Version 1.15 - May 14, 2013

           Use binmode for portability.  Closes RT #81310 (thanks to Stanislav Meduna).

       •   Version 1.14 - October 14, 2009

           Fix list_files to return a list in list context, to match doc.

           Pad odd-size archives to an even number of bytes.  Closes RT #18383 (thanks to David
           Dick).

           Fixed broken file perms (decimal mode stored as octal string).  Closes RT #49987
           (thanks to Stephen Gran - debian bug #523515).

       •   Version 1.13b - May 7th, 2003

           Fixes to the Makefile.PL file.

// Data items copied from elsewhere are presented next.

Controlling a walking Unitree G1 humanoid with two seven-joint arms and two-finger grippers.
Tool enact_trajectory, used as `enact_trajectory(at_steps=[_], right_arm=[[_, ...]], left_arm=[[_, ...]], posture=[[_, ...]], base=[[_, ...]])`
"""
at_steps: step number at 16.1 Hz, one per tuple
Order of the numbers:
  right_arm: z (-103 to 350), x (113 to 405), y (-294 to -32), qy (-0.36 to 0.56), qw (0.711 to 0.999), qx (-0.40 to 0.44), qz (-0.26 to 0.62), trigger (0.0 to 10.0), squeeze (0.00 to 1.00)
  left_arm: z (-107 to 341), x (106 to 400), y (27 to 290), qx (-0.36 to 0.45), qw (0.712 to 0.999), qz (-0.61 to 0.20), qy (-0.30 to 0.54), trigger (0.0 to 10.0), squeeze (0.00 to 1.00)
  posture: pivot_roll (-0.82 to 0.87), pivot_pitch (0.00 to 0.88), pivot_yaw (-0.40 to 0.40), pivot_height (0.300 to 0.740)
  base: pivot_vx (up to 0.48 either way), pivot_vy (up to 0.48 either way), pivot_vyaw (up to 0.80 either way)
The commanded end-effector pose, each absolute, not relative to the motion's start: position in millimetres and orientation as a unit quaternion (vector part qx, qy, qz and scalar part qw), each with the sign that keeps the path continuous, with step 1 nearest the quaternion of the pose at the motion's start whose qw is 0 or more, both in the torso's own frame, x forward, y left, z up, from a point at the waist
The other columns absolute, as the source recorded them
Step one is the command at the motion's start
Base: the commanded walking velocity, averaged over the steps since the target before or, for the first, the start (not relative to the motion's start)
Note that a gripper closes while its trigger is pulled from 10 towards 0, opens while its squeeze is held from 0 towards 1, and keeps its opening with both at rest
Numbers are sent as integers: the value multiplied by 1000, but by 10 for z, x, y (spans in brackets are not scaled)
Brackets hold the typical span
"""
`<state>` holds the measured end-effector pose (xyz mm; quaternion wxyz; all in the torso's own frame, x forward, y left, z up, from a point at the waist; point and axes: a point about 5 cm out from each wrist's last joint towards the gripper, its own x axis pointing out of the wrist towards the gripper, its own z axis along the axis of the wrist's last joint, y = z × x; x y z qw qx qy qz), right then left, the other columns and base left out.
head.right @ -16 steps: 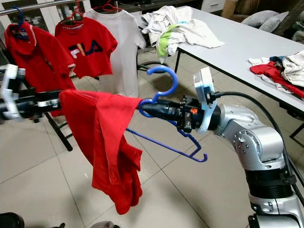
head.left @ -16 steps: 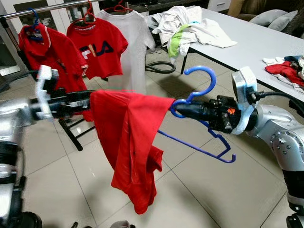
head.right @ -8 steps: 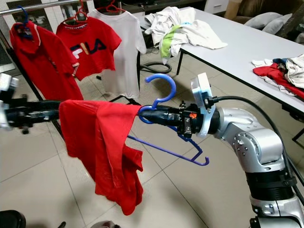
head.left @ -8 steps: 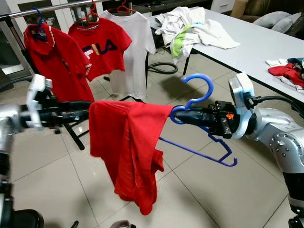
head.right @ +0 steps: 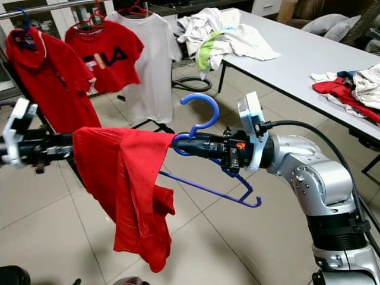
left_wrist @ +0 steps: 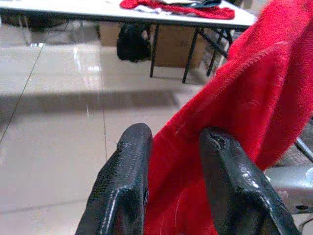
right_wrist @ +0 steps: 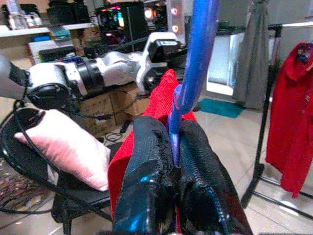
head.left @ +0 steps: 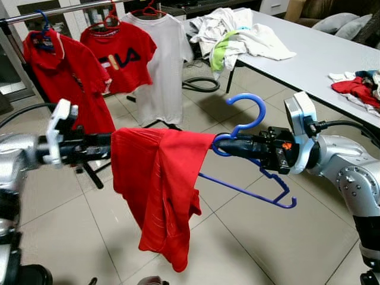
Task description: Hang hanger
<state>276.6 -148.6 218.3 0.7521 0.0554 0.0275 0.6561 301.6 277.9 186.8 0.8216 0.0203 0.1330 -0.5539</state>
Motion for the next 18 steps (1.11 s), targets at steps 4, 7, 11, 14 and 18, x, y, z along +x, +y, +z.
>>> enact_trajectory(at_steps=[4,7,11,14,18], right_arm=[[2181,2831,-1545,22,763,46,644,0,0],[2154,2819,-1517,28,757,46,651,0,0],[2171,2813,-1503,22,753,49,656,0,0],[2188,2804,-1514,19,752,51,657,0,0],[2207,2799,-1526,16,750,52,659,0,0]], left_arm=[[1870,2962,2711,-12,811,-567,143,10000,1000],[1821,2953,2629,-19,805,-576,144,10000,1000],[1806,3016,2568,4,819,-559,128,8275,0],[1814,3054,2606,14,834,-538,124,0,0],[1836,3057,2642,17,836,-536,121,0,0]], posture=[[14,0,19,740],[16,0,17,740],[14,0,18,740],[9,0,24,740],[7,0,30,740]], base=[[0,0,0],[0,0,0],[0,0,0],[0,0,0],[0,0,0]])
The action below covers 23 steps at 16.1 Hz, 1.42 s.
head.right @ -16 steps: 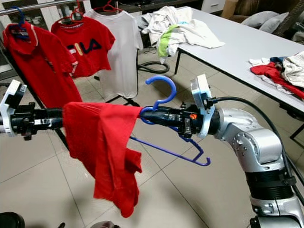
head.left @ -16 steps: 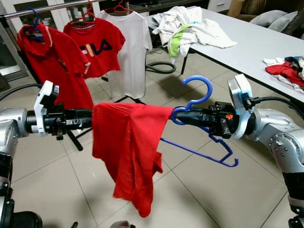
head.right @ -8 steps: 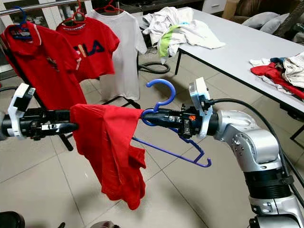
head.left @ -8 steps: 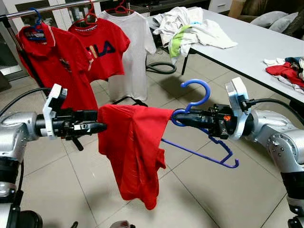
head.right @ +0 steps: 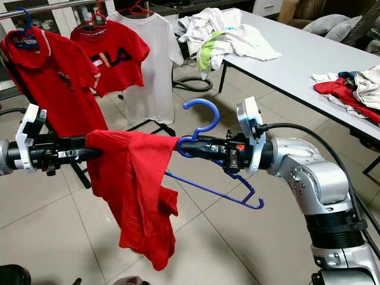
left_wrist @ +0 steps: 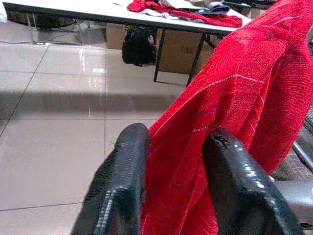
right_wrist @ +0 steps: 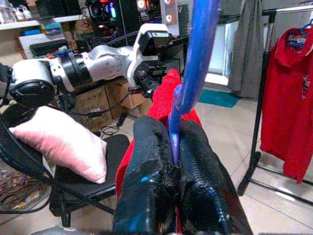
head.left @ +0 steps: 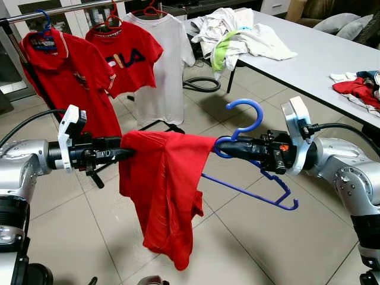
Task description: Hang hanger
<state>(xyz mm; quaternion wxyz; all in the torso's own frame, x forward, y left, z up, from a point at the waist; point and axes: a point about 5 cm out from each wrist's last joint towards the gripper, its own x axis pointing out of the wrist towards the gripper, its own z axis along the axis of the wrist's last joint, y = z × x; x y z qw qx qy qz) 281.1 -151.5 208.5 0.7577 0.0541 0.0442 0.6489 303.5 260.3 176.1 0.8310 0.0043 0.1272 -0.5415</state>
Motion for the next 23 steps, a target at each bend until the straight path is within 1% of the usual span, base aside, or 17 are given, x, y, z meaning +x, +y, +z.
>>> enact_trajectory(at_steps=[1,5,10,16,18,19,20,23], right_arm=[[2209,2801,-1527,16,750,52,659,0,0],[2212,2801,-1525,16,748,52,661,0,0],[2229,2807,-1526,12,748,53,661,0,0],[2246,2815,-1528,8,749,54,660,0,0],[2248,2817,-1538,7,750,53,659,0,0],[2248,2817,-1539,7,750,53,659,0,0],[2249,2817,-1541,7,750,54,659,0,0],[2250,2818,-1541,7,750,54,659,0,0]], left_arm=[[1839,3060,2644,15,836,-535,120,0,0],[1843,3053,2673,12,836,-535,119,0,0],[1864,3077,2806,26,860,-498,108,0,0],[1880,3093,2903,29,874,-475,95,0,0],[1884,3095,2988,35,887,-453,89,0,0],[1886,3095,2999,36,888,-450,88,0,0],[1894,3097,3056,41,897,-432,85,0,0],[1894,3102,3093,49,903,-419,82,0,0]], posture=[[7,0,30,740],[8,0,28,740],[9,0,28,740],[12,0,30,740],[12,0,31,740],[12,0,31,740],[12,0,31,740],[14,0,29,740]], base=[[0,0,0],[0,0,0],[0,0,0],[0,0,0],[0,0,0],[0,0,0],[0,0,0],[0,0,0]])
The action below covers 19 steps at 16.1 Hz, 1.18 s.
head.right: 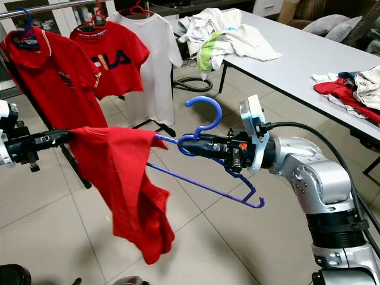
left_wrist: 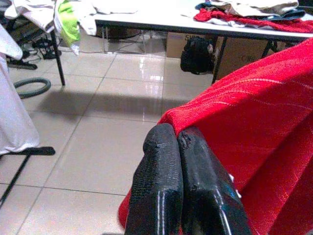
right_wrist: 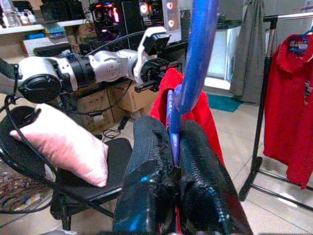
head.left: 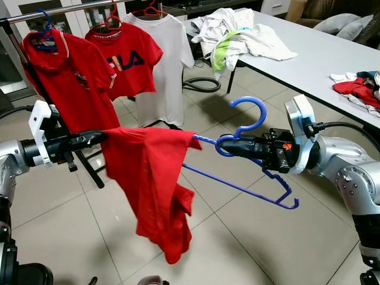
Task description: Hang hanger
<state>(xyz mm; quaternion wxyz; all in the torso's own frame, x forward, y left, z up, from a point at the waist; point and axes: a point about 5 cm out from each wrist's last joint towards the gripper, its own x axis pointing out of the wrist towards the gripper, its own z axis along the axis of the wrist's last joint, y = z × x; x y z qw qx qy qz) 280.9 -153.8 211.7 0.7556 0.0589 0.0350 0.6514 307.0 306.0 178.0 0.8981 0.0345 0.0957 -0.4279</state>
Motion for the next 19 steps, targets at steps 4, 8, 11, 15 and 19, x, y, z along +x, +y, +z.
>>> enact_trajectory(at_steps=[4,8,11,15,19], right_arm=[[2252,2821,-1521,4,748,58,662,0,0],[2253,2819,-1513,-4,749,69,658,0,0],[2271,2828,-1508,-15,752,80,654,0,0],[2266,2834,-1518,-12,756,66,651,0,0],[2302,2856,-1452,-4,751,16,660,0,0]], left_arm=[[1854,3128,2987,43,894,-439,76,10000,341],[1906,3157,3005,61,900,-428,60,10000,1000],[1936,3150,3044,68,901,-425,62,10000,0],[2350,3202,3049,45,899,-436,0,10000,47],[2568,3245,2402,52,799,-599,20,10000,1000]], posture=[[18,0,27,740],[21,0,32,740],[25,0,35,740],[30,0,27,740],[42,0,18,740]], base=[[0,0,0],[0,0,0],[0,0,0],[0,0,0],[0,0,0]])
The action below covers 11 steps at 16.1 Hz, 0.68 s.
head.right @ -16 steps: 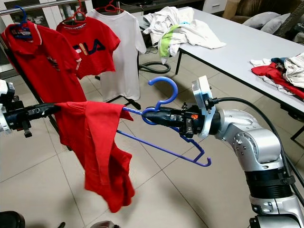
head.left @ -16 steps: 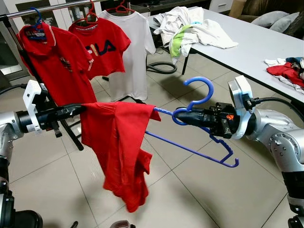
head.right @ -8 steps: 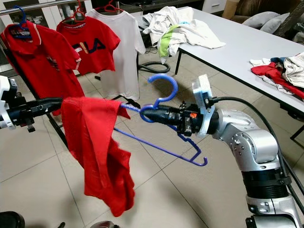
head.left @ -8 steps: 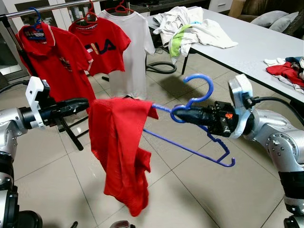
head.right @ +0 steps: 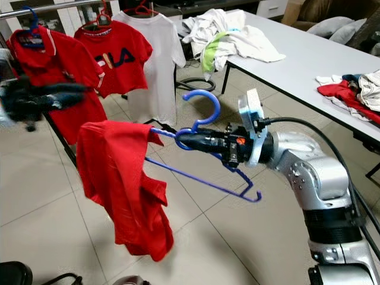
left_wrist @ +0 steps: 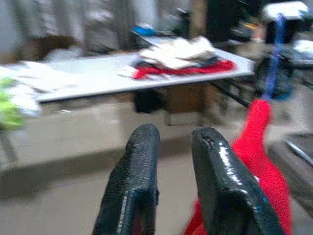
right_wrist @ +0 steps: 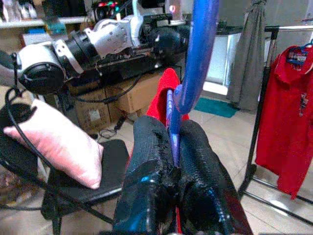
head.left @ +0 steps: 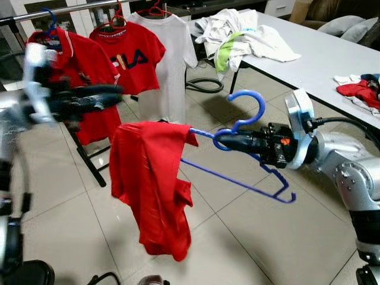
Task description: Hang hanger
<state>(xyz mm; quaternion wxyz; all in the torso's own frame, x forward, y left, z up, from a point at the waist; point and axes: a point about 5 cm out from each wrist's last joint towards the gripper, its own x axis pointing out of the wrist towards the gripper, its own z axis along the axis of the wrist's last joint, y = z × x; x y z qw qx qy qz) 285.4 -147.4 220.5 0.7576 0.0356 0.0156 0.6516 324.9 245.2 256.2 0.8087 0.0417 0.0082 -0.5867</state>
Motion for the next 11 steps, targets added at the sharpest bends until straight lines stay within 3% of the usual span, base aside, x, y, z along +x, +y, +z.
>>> enact_trajectory(at_steps=[1,3,6,7,8,9,11], right_arm=[[2304,2864,-1444,-3,752,8,659,0,0],[2291,2872,-1400,3,753,-36,657,0,0],[2316,2834,-1359,-3,748,-43,663,0,0],[2328,2820,-1362,-4,747,-45,664,0,0],[2335,2809,-1370,-5,746,-47,665,0,0],[2341,2798,-1378,-6,745,-49,666,0,0],[2351,2778,-1387,-6,742,-49,668,0,0]], left_arm=[[2545,3252,2316,55,786,-615,31,10000,1000],[2507,3273,1998,51,744,-663,61,10000,1000],[2463,3339,1810,61,723,-684,69,10000,1000],[2449,3323,1783,53,705,-701,90,10000,467],[2441,3299,1773,50,693,-711,111,10000,63],[2413,3301,1802,66,693,-706,129,10000,0],[2390,3305,1849,79,695,-700,144,10000,0]], posture=[[42,0,18,740],[37,0,24,740],[28,0,37,740],[24,0,42,740],[17,0,52,740],[15,0,56,740],[13,0,59,740]], base=[[0,0,0],[0,0,0],[0,0,0],[0,0,0],[0,0,0],[0,0,0],[0,0,0]])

Ar.pm wasn't being put into /blib Style fix to a line
           with non-standard unless parenthesis

       •   Version 1.13 - April 30th, 2003

           Removed unneeded exports. Thanks to pudge for the pointer.

       •   Version 1.12 - April 14th, 2003

           Found podchecker. CPAN HTML documentation should work right now.

       •   Version 1.11 - April 10th, 2003

           Trying to get the HTML POD documentation to come out correctly

       •   Version 1.1 - April 10th, 2003

           Documentation cleanups Added a "remove()" function

       •   Version 1.0 - April 7th, 2003

           This is the initial public release for CPAN, so everything is new.

TODO

       A better unit test suite perhaps. I have a private one, but a public one would be nice if
       there was good file faking module.

       Fix / investigate stuff in the BUGS section.

BUGS

       To be honest, I'm not sure of a couple of things. The first is that I know of ar archives
       made on old AIX systems (pre 4.3?) that have a different header with a different magic
       string, etc.  This module perfectly (hopefully) handles ar archives made with the modern
       ar command from the binutils distribution. If anyone knows of anyway to produce these old-
       style AIX archives, or would like to produce a few for testing, I would be much grateful.

       There's no really good reason why this module shouldn't run on Win32 platforms, but
       admittedly, this might change when we have a file exporting function that supports owner
       and permission writing.

       If you read in and write out a file, you get different md5sums, but it's still a valid
       archive. I'm still investigating this, and consider it a minor bug.

COPYRIGHT

       Archive::Ar is copyright 2003 Jay Bonci <jaybonci@cpan.org>.  This program is free
       software; you can redistribute it and/or modify it under the same terms as Perl itself.